PROBLEM DESCRIPTION:
Type out the lines below exactly, from the first through the line holding "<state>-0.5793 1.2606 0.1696", and include no pictures.

START DATA TO USE

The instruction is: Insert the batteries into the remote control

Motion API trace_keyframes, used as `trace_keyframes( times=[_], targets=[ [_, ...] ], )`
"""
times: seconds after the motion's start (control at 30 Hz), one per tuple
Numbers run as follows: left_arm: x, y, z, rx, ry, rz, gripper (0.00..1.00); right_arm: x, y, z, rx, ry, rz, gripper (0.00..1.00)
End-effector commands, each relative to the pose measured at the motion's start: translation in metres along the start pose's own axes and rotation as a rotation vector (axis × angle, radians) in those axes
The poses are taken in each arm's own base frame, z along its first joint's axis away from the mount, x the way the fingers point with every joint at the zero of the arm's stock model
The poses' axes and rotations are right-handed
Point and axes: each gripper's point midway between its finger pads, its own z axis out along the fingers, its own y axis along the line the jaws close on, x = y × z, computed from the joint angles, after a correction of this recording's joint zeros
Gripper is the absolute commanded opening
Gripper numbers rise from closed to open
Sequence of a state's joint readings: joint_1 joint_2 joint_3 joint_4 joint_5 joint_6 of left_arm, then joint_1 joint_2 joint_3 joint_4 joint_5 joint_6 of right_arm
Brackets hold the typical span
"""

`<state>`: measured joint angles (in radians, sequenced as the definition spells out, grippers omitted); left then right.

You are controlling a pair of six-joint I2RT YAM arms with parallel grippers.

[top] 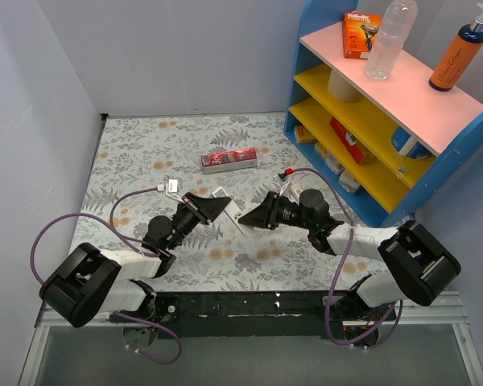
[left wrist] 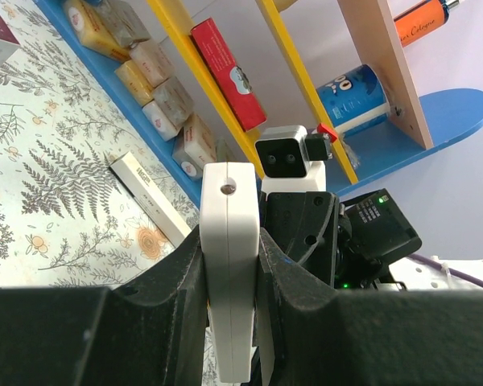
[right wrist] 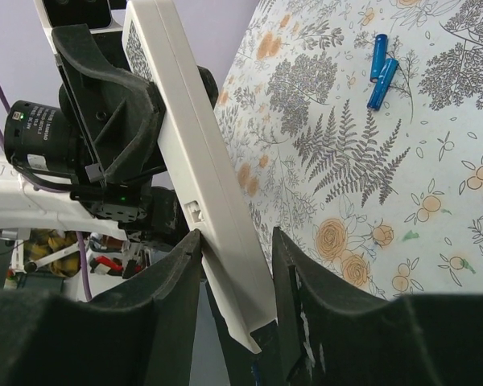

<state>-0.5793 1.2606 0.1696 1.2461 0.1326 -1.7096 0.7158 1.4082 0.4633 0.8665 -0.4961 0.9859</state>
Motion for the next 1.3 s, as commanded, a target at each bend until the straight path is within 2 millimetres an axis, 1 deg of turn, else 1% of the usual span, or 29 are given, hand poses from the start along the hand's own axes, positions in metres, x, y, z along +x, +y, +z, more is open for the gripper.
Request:
trace_keyframes(
  times=[0.0,0.07,0.1,0.13,0.2,0.23,0.27,0.33,0.37,0.4,0.43,0.5,0.53,0.57,0.6,0.7,0.73,0.83,0.87,0.93,0.97,1.0,1.03,1.13,1.17,1.23,1.27],
  targets=[
    [-0.060,-0.060,-0.002,0.212,-0.255,0.070,0.00,0.026,-0.026,-0.009,0.094,0.071,0.045,0.30],
    [-0.060,-0.058,0.000,0.203,-0.252,0.063,0.00,0.017,-0.016,-0.005,0.068,0.056,0.010,0.33],
    [-0.060,-0.053,0.001,0.183,-0.252,0.060,0.00,0.013,-0.014,-0.004,0.064,0.050,-0.003,0.34],
    [-0.059,-0.052,0.002,0.174,-0.250,0.051,0.00,0.005,-0.007,0.000,0.048,0.038,-0.037,0.35],
    [-0.056,-0.044,0.004,0.141,-0.235,0.038,0.00,-0.001,-0.006,0.003,0.064,0.034,-0.054,0.39],
    [-0.060,-0.038,0.004,0.110,-0.258,0.017,0.00,-0.005,-0.005,0.005,0.066,0.030,-0.075,0.40],
    [-0.059,-0.034,0.005,0.091,-0.256,0.008,0.00,-0.012,0.000,0.008,0.061,0.022,-0.095,0.43],
    [-0.058,-0.022,0.006,0.043,-0.257,-0.009,0.00,-0.016,-0.001,0.010,0.081,0.024,-0.104,0.45],
    [-0.057,-0.020,0.006,0.031,-0.257,-0.023,0.00,-0.018,0.000,0.011,0.080,0.024,-0.125,0.48],
    [-0.056,-0.013,0.006,0.002,-0.254,-0.030,0.00,-0.024,0.005,0.013,0.074,0.016,-0.138,0.49],
    [-0.055,-0.010,0.006,-0.013,-0.253,-0.036,0.00,-0.024,0.005,0.013,0.080,0.019,-0.143,0.50],
    [-0.054,-0.003,0.006,-0.042,-0.252,-0.044,0.00,-0.033,0.011,0.015,0.077,0.007,-0.186,0.54],
    [-0.054,-0.001,0.007,-0.050,-0.253,-0.046,0.00,-0.033,0.010,0.015,0.089,0.015,-0.192,0.56],
    [-0.055,0.001,0.007,-0.063,-0.258,-0.046,0.00,-0.036,0.012,0.015,0.090,0.015,-0.205,0.61],
    [-0.053,0.007,0.007,-0.085,-0.252,-0.056,0.00,-0.042,0.018,0.017,0.086,0.007,-0.241,0.63],
    [-0.051,0.014,0.007,-0.117,-0.246,-0.065,0.00,-0.049,0.021,0.015,0.106,0.005,-0.297,0.70],
    [-0.050,0.014,0.008,-0.119,-0.242,-0.066,0.00,-0.054,0.026,0.014,0.104,-0.005,-0.317,0.71],
    [-0.050,0.014,0.009,-0.120,-0.241,-0.076,0.00,-0.061,0.031,0.015,0.108,-0.010,-0.360,0.73],
    [-0.049,0.017,0.008,-0.134,-0.238,-0.078,0.00,-0.062,0.032,0.014,0.108,-0.009,-0.370,0.73],
    [-0.050,0.023,0.008,-0.164,-0.244,-0.087,0.00,-0.063,0.031,0.013,0.121,-0.004,-0.399,0.73],
    [-0.047,0.028,0.009,-0.189,-0.237,-0.086,0.00,-0.065,0.027,0.012,0.144,-0.009,-0.414,0.73],
    [-0.048,0.032,0.008,-0.204,-0.243,-0.084,0.00,-0.063,0.022,0.009,0.171,0.003,-0.420,0.73],
    [-0.048,0.034,0.007,-0.213,-0.244,-0.082,0.00,-0.062,0.018,0.005,0.193,0.011,-0.459,0.72],
    [-0.050,0.038,0.005,-0.234,-0.256,-0.074,0.00,-0.059,0.002,-0.008,0.280,0.027,-0.505,0.70],
    [-0.049,0.040,0.005,-0.247,-0.252,-0.074,0.00,-0.059,-0.008,-0.013,0.323,0.028,-0.542,0.69],
    [-0.052,0.040,0.004,-0.260,-0.259,-0.064,0.00,-0.055,-0.020,-0.026,0.389,0.056,-0.569,0.68],
    [-0.050,0.046,0.003,-0.291,-0.252,-0.058,0.00,-0.054,-0.031,-0.033,0.444,0.063,-0.596,0.67]
  ],
)
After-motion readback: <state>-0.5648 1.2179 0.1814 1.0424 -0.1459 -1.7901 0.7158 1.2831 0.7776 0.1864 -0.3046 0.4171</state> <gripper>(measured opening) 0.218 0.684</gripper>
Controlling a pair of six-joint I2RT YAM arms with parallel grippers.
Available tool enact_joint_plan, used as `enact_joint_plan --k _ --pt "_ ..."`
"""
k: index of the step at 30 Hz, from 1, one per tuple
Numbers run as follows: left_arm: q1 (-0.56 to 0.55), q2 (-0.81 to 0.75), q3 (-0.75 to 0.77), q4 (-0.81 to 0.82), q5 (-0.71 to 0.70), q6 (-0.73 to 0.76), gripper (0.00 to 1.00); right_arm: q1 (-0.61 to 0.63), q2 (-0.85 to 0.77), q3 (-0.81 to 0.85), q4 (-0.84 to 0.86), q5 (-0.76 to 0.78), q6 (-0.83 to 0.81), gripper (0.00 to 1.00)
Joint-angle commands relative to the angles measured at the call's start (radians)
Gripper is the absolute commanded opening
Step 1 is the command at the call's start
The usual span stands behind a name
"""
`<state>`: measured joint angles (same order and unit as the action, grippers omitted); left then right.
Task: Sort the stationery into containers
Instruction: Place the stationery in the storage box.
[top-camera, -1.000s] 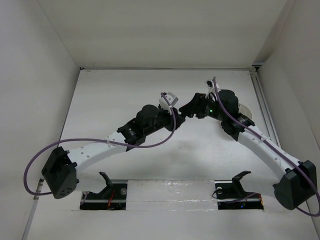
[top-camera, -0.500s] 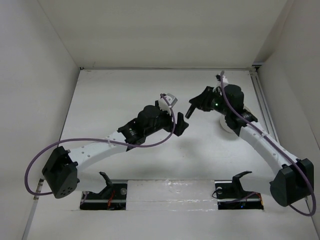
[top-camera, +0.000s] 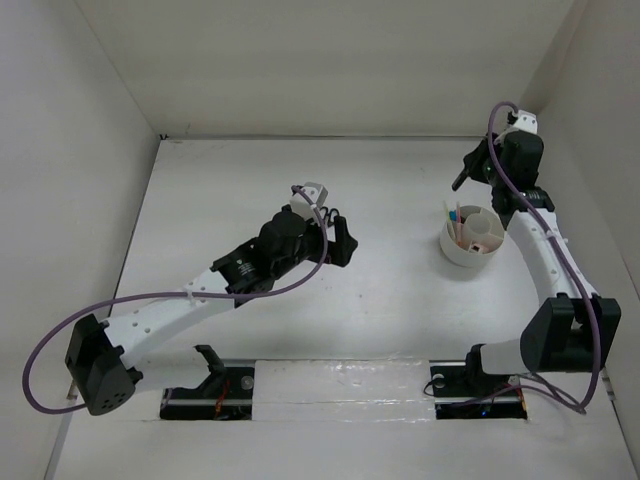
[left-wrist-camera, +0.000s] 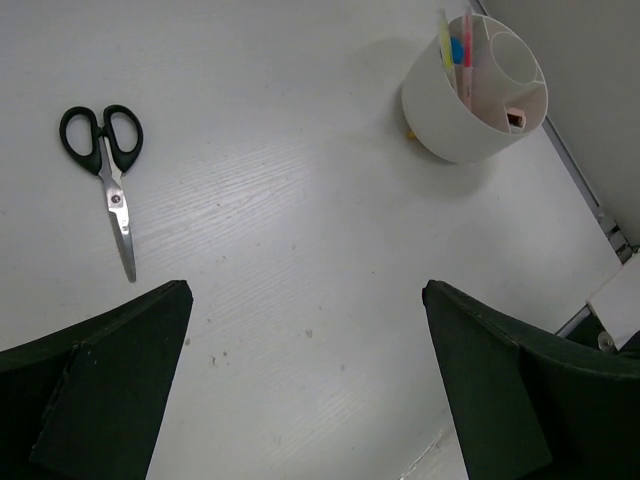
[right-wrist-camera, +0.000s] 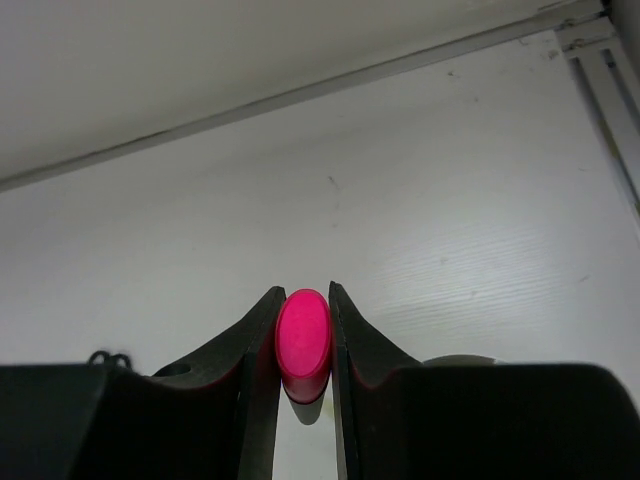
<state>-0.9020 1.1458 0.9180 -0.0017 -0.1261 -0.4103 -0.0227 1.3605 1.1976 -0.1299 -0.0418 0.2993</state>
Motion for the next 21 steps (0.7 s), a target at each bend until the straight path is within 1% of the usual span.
enact_joint_plan --k 1,7,14,21 --pt "-0.002 -0.035 -0.001 -0.003 -0.011 -0.033 1.0 -0.046 0.025 0.036 -0.027 0.088 -0.075 0.0" --pt "-0.002 -0.017 -0.001 0.008 0.037 -0.024 1.0 -0.097 0.035 0.014 0.024 0.114 -0.095 0.0" --pt "-0.002 -0.017 -0.01 0.039 0.069 -0.024 1.0 -0.097 0.061 0.003 0.055 0.125 -0.114 0.0" --pt "-0.002 -0.026 -0.019 0.069 0.101 -0.015 1.0 -0.097 0.072 -0.101 0.107 0.148 -0.123 0.0"
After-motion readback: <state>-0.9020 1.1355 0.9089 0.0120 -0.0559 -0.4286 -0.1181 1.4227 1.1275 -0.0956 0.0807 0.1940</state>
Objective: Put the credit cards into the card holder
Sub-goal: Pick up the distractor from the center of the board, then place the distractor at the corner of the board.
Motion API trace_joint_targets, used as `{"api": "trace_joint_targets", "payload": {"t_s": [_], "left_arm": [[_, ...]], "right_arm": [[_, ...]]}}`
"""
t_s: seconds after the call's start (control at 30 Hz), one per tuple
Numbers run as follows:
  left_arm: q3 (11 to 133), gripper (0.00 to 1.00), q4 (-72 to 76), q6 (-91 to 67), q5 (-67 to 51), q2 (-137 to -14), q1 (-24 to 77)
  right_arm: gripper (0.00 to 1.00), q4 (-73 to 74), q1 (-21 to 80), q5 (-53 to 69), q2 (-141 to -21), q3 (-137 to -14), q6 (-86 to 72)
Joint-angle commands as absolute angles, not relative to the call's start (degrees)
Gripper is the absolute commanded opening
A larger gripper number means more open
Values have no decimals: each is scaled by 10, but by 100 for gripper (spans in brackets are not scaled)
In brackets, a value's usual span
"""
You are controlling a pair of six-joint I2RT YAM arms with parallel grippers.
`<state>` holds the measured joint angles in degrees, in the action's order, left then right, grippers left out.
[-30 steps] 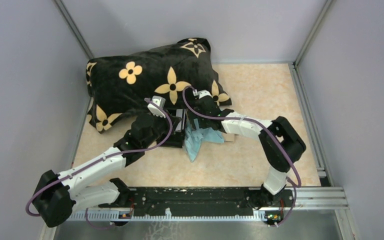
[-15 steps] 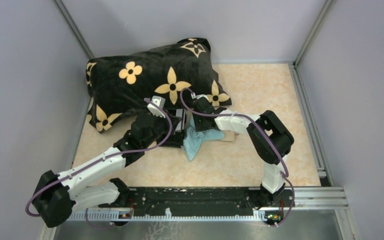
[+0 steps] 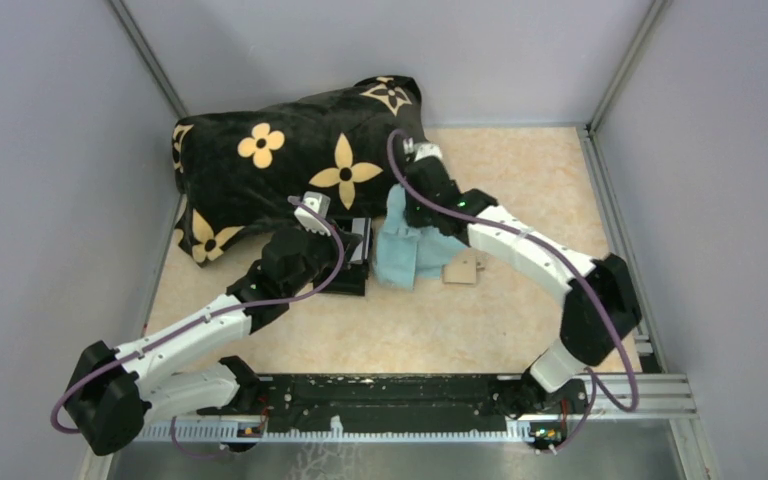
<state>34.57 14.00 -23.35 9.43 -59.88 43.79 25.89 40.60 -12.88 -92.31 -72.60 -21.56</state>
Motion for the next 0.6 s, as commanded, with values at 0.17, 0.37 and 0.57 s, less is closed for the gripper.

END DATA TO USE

THE ANSWER:
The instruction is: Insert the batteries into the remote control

Motion API trace_keyframes, used as `trace_keyframes( times=[_], targets=[ [_, ...] ], )`
"""
times: seconds after the motion's start (control at 30 Hz), one per tuple
Numbers run as follows: left_arm: x, y, z, rx, ry, rz, gripper (0.00..1.00); right_arm: x, y, z, rx, ry, rz, gripper (0.00..1.00)
End-effector commands, each relative to the pose measured at the motion's start: translation in metres along the start pose's own axes and rotation as a rotation vector (axis × angle, radians) in those axes
The poses are taken in each arm's own base frame, z along its first joint's axis away from the mount, x the way the fingers point with every joint at the zero of the arm's stock model
The poses' axes and rotations are right-handed
Point and axes: each gripper's point midway between its finger pads, its own z axis out along the fingers, its own y axis along the line the jaws close on, x = y × z, computed from the joint angles, after a correction of this recording's joint zeros
Gripper is the absolute commanded opening
Gripper numbers rise from closed to open
Sequence of a state's joint readings: joint_1 joint_2 joint_3 joint_4 joint_5 joint_6 of left_arm, then joint_1 joint_2 joint_3 joint_4 joint_5 joint_6 of right_arm
Brackets hold the typical span
"""

`<state>`: measured joint angles (in radians, sequenced as the definition spells out, grippers omitted); left then right.

You are controlling a pair of six-joint I2RT YAM arms with parallel grippers.

[top] 
[left wrist] 
[right wrist] 

<state>-0.5793 1.2606 0.1696 1.2461 0.1326 -1.7096 0.7158 1.4082 0.4633 0.8665 -0.4961 0.9859</state>

A complete answer has now been given to the exercise.